- WORK ORDER
State only the count of lines in the listing below that hold "about".

- RECORD EXTRACTS

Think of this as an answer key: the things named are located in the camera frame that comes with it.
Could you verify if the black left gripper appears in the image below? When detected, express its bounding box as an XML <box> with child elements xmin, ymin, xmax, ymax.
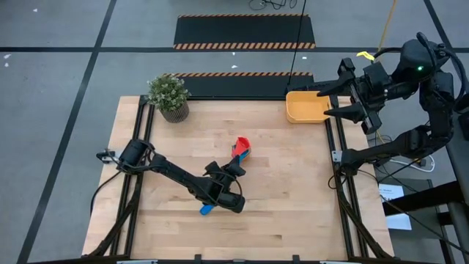
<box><xmin>203</xmin><ymin>161</ymin><xmax>247</xmax><ymax>201</ymax></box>

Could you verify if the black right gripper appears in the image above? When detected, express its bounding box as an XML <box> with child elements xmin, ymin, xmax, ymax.
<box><xmin>317</xmin><ymin>56</ymin><xmax>391</xmax><ymax>136</ymax></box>

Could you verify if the light blue measuring cup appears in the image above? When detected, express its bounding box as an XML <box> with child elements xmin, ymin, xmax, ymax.
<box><xmin>234</xmin><ymin>149</ymin><xmax>251</xmax><ymax>165</ymax></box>

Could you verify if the red measuring cup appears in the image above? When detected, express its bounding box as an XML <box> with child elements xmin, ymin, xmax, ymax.
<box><xmin>231</xmin><ymin>136</ymin><xmax>252</xmax><ymax>159</ymax></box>

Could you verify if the orange plastic basket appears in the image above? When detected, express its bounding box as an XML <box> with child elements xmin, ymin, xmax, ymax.
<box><xmin>285</xmin><ymin>90</ymin><xmax>333</xmax><ymax>125</ymax></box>

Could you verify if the black computer case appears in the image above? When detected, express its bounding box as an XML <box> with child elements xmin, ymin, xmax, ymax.
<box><xmin>314</xmin><ymin>78</ymin><xmax>345</xmax><ymax>95</ymax></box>

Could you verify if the black hazard-striped floor mat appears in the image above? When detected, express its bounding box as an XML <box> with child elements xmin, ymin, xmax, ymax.
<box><xmin>172</xmin><ymin>13</ymin><xmax>317</xmax><ymax>51</ymax></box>
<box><xmin>163</xmin><ymin>72</ymin><xmax>315</xmax><ymax>100</ymax></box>

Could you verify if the potted plant in slatted pot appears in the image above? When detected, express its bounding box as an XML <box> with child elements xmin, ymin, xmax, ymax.
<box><xmin>147</xmin><ymin>75</ymin><xmax>191</xmax><ymax>124</ymax></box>

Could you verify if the black metal beam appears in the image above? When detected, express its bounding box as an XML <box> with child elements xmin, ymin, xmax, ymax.
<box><xmin>382</xmin><ymin>181</ymin><xmax>469</xmax><ymax>217</ymax></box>

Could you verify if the white paper sheet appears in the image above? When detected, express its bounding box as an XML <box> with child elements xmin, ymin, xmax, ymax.
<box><xmin>378</xmin><ymin>183</ymin><xmax>413</xmax><ymax>231</ymax></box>

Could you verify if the black hanging cable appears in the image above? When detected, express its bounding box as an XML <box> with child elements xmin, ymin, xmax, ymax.
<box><xmin>285</xmin><ymin>0</ymin><xmax>308</xmax><ymax>87</ymax></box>

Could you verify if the yellow hanging cable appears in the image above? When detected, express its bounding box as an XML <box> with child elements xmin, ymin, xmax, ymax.
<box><xmin>377</xmin><ymin>0</ymin><xmax>399</xmax><ymax>51</ymax></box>

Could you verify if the black aluminium table frame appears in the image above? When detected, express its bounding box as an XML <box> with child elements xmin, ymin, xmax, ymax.
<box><xmin>82</xmin><ymin>94</ymin><xmax>395</xmax><ymax>264</ymax></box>

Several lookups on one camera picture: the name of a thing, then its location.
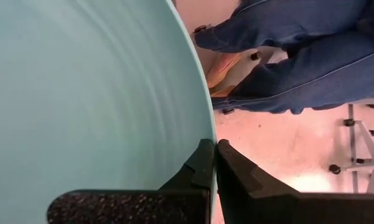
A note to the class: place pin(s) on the grey office chair base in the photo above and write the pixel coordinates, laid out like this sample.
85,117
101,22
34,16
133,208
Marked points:
353,146

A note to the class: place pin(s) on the tan flat object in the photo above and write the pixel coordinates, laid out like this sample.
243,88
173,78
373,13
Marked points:
224,68

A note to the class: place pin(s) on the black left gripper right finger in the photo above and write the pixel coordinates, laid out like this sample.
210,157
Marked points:
267,205

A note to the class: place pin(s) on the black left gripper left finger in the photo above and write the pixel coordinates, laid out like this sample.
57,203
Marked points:
174,205

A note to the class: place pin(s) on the white plate green rim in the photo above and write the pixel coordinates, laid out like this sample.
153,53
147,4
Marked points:
81,93

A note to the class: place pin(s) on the person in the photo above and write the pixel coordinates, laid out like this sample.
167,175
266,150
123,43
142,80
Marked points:
298,77

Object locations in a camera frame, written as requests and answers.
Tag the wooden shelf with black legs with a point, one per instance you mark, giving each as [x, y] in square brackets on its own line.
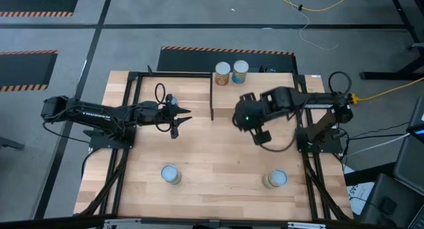
[225, 98]

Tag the white printed paper sheet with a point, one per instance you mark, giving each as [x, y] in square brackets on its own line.
[359, 196]

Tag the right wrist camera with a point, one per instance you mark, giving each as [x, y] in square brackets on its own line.
[262, 137]

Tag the small blue-lit screen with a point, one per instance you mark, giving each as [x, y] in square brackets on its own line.
[418, 132]

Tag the grey furniture foot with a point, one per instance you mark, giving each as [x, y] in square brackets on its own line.
[11, 143]

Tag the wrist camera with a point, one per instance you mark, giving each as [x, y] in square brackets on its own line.
[262, 137]
[174, 133]

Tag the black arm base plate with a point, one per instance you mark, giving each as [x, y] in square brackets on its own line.
[331, 146]
[99, 143]

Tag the tall peach label can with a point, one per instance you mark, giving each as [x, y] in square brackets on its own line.
[170, 173]

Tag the grey equipment case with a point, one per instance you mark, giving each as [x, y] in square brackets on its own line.
[410, 166]

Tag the black aluminium table frame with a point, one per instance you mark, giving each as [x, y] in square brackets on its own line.
[172, 74]

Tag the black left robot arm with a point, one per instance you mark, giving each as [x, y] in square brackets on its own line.
[96, 114]

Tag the black desk leg frame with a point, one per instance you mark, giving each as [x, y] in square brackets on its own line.
[381, 75]

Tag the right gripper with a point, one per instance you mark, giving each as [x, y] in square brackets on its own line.
[248, 114]

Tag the pineapple rings can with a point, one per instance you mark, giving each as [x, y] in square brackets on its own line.
[222, 69]

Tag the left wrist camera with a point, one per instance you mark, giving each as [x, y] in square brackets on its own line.
[174, 133]

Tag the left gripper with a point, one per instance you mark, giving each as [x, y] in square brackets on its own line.
[152, 113]

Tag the blue mixed fruit can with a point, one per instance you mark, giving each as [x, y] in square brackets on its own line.
[240, 67]

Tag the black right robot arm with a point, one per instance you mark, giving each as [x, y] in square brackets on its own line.
[314, 101]

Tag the silver mount bracket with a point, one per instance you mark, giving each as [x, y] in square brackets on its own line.
[306, 225]
[119, 223]

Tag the mandarin orange can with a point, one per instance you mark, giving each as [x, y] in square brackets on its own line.
[279, 177]

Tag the dark computer tower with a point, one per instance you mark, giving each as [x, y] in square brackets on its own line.
[391, 206]

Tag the black hazard-striped floor mat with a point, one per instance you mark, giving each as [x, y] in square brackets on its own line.
[23, 70]
[185, 62]
[33, 0]

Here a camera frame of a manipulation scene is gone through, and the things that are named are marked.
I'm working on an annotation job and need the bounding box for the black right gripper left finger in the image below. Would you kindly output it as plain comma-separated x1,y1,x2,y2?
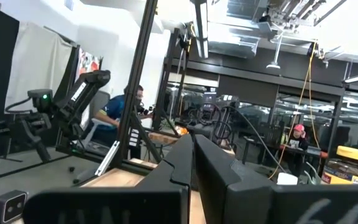
137,133,195,189

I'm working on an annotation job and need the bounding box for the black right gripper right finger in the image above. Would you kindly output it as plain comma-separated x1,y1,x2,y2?
194,133,275,224

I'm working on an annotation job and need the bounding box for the brown bottle yellow cap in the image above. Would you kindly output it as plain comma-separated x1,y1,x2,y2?
321,145,358,186

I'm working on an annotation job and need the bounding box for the wooden table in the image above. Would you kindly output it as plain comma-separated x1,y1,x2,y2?
147,132,180,146

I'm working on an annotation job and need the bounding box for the person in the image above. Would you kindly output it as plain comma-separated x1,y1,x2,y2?
93,84,155,159
283,123,310,175

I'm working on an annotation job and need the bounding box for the white office chair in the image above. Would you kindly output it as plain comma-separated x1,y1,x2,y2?
81,118,117,147

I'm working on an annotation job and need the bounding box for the grey office chair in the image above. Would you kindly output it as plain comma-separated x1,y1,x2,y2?
303,161,321,185

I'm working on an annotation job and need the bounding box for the dark desk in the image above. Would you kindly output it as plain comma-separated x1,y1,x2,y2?
244,142,323,158

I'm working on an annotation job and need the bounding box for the white curtain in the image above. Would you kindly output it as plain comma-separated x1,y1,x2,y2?
4,21,79,111

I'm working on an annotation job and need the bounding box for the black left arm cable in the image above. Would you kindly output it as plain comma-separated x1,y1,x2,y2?
222,105,279,172

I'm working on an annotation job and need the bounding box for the silver aluminium bracket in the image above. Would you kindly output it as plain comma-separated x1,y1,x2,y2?
94,139,121,177

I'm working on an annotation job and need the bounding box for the yellow hanging cable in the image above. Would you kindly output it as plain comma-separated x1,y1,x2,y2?
268,40,321,181

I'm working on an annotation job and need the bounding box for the colourful wall poster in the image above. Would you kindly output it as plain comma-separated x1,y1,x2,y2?
75,46,104,94

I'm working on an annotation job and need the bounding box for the black camera green light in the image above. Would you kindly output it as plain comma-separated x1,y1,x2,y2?
27,88,54,114

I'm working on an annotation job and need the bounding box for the silver depth camera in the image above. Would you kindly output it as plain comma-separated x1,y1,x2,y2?
2,190,28,223

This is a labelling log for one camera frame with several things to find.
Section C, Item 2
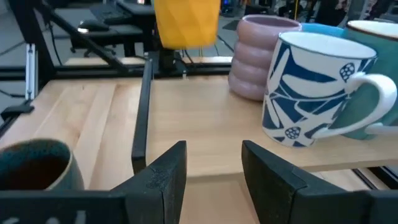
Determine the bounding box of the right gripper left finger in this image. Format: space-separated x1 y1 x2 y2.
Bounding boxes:
111 140 188 224

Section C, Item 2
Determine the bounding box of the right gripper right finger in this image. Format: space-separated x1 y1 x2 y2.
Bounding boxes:
241 139 308 224

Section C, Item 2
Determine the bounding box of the white mug blue leaf pattern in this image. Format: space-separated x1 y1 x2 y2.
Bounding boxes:
261 30 398 149

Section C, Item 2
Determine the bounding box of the purple ribbed mug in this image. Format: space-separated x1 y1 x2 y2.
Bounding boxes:
228 14 302 102

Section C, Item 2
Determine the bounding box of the light blue faceted mug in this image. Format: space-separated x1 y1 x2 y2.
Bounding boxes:
300 22 346 39

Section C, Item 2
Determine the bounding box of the yellow faceted mug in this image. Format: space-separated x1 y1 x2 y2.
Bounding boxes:
153 0 222 50

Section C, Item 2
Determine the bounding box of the teal mug white handle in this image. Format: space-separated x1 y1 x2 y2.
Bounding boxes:
328 20 398 141

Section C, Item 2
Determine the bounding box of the blue-brown glazed mug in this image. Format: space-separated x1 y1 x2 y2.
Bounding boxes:
0 138 85 191

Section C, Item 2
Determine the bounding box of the dark grey desk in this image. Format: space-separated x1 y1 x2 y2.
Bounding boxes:
54 2 146 58
116 0 156 32

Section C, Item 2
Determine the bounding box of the black computer mouse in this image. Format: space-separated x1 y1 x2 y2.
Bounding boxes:
77 19 110 34

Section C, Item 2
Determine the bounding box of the black keyboard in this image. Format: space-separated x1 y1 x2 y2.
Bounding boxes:
90 2 125 25

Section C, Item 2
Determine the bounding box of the wooden shelf riser black frame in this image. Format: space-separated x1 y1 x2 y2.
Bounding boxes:
130 58 398 185

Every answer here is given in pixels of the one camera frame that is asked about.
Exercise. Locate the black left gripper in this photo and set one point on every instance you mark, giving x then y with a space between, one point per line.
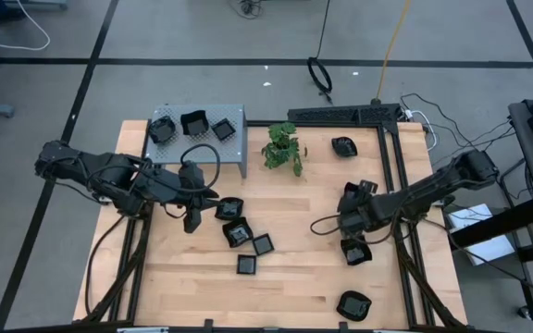
192 222

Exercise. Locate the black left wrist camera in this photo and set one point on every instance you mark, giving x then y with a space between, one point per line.
191 173

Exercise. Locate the small square black mini plate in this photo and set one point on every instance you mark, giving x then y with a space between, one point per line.
263 244
246 264
223 129

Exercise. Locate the black desk crossbar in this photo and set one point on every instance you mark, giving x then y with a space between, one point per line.
502 224

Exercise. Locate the grey metal floor bar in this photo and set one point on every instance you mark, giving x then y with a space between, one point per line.
40 3

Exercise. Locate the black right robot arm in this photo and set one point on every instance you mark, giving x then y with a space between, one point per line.
433 189

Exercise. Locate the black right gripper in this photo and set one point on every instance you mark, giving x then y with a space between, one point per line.
377 208

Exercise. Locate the black perforated box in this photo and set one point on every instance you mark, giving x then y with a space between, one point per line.
340 114

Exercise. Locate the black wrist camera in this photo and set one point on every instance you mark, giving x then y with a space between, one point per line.
352 217
191 173

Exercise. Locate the grey perforated metal shelf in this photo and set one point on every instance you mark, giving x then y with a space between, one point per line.
192 150

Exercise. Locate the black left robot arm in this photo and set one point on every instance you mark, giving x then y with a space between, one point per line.
104 171

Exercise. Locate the white paper sheet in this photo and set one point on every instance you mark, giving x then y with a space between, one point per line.
493 247

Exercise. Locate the green potted plant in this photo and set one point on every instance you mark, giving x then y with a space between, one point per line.
281 148

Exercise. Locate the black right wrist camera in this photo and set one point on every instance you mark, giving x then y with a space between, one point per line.
352 217

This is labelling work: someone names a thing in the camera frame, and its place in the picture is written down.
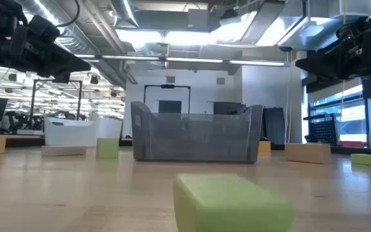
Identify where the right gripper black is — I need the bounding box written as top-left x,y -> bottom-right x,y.
295,43 -> 371,81

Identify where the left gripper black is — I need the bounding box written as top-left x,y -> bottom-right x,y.
9,27 -> 92,84

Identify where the long natural wood block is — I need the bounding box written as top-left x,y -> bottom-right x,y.
41,145 -> 87,158

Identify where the black pegboard cart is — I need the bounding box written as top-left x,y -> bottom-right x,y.
303,113 -> 341,144

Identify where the white plastic bin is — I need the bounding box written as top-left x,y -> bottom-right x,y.
43,116 -> 124,148

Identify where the dark folded panel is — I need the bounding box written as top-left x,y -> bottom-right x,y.
262,107 -> 286,146

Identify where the red box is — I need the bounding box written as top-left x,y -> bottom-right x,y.
339,140 -> 366,149

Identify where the grey translucent plastic bin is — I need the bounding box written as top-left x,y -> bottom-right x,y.
130,101 -> 264,163

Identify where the rectangular metal duct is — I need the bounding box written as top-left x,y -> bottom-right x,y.
211,0 -> 371,52

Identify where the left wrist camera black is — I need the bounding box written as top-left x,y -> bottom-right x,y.
26,14 -> 61,44

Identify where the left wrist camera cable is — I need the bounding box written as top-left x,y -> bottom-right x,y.
55,0 -> 81,28

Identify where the black metal frame stand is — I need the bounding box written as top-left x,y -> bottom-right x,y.
28,79 -> 84,130

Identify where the round metal duct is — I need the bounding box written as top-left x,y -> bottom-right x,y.
108,0 -> 140,29

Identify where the black aluminium table frame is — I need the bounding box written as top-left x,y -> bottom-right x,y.
5,135 -> 371,157

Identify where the black frame with camera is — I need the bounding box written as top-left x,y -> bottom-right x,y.
143,84 -> 192,114

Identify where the black wall screen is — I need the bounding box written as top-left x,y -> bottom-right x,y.
158,100 -> 183,114

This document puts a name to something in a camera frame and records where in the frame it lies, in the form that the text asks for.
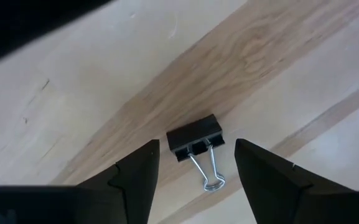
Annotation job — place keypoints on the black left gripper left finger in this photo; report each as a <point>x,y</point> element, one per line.
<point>135,193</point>

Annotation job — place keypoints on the black binder clip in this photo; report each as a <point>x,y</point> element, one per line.
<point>194,132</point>

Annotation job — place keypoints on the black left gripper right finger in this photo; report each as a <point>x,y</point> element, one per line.
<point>266,189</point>

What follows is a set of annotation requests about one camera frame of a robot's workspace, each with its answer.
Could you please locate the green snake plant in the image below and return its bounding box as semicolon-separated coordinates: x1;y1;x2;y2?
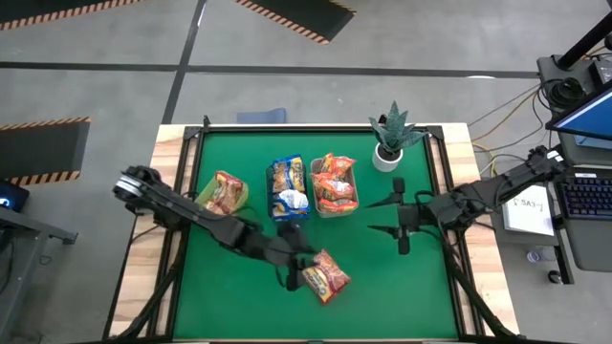
367;100;430;157

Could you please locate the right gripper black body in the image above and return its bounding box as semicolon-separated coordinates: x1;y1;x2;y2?
399;201;434;231

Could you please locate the green felt mat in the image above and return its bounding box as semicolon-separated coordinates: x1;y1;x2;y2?
172;127;460;341

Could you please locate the black hazard-striped floor mat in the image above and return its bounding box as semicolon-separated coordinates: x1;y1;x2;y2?
0;0;144;32
0;116;92;187
232;0;358;47

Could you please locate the grey computer cart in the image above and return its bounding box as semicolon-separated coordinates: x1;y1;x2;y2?
535;52;612;288

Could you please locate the dark green plastic bin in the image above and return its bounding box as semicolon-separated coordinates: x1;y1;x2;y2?
264;157;312;224

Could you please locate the black aluminium table frame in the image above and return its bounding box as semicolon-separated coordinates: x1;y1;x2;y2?
102;114;520;344

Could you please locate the grey metal stand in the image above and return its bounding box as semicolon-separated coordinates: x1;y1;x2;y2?
0;205;79;344

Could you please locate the red Maruchan noodle packet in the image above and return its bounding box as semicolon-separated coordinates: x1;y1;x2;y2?
204;170;246;217
300;247;353;306

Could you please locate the computer monitor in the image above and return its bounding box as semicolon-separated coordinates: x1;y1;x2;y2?
545;85;612;143

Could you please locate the black device with blue light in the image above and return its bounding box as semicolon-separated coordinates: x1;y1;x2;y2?
0;178;31;214

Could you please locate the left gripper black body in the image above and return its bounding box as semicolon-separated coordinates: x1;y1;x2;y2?
267;238;315;269

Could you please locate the coiled black cable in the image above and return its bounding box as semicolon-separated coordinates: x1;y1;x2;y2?
546;75;588;110

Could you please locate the white paper sign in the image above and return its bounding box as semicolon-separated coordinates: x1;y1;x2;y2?
500;185;557;238

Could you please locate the white plant pot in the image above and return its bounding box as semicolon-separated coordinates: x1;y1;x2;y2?
371;141;404;174

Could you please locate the white plastic bin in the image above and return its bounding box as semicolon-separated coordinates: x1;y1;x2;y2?
309;156;361;220

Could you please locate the black round pole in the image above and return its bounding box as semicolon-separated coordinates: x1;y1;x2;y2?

- SOLUTION FOR THIS PROBLEM
2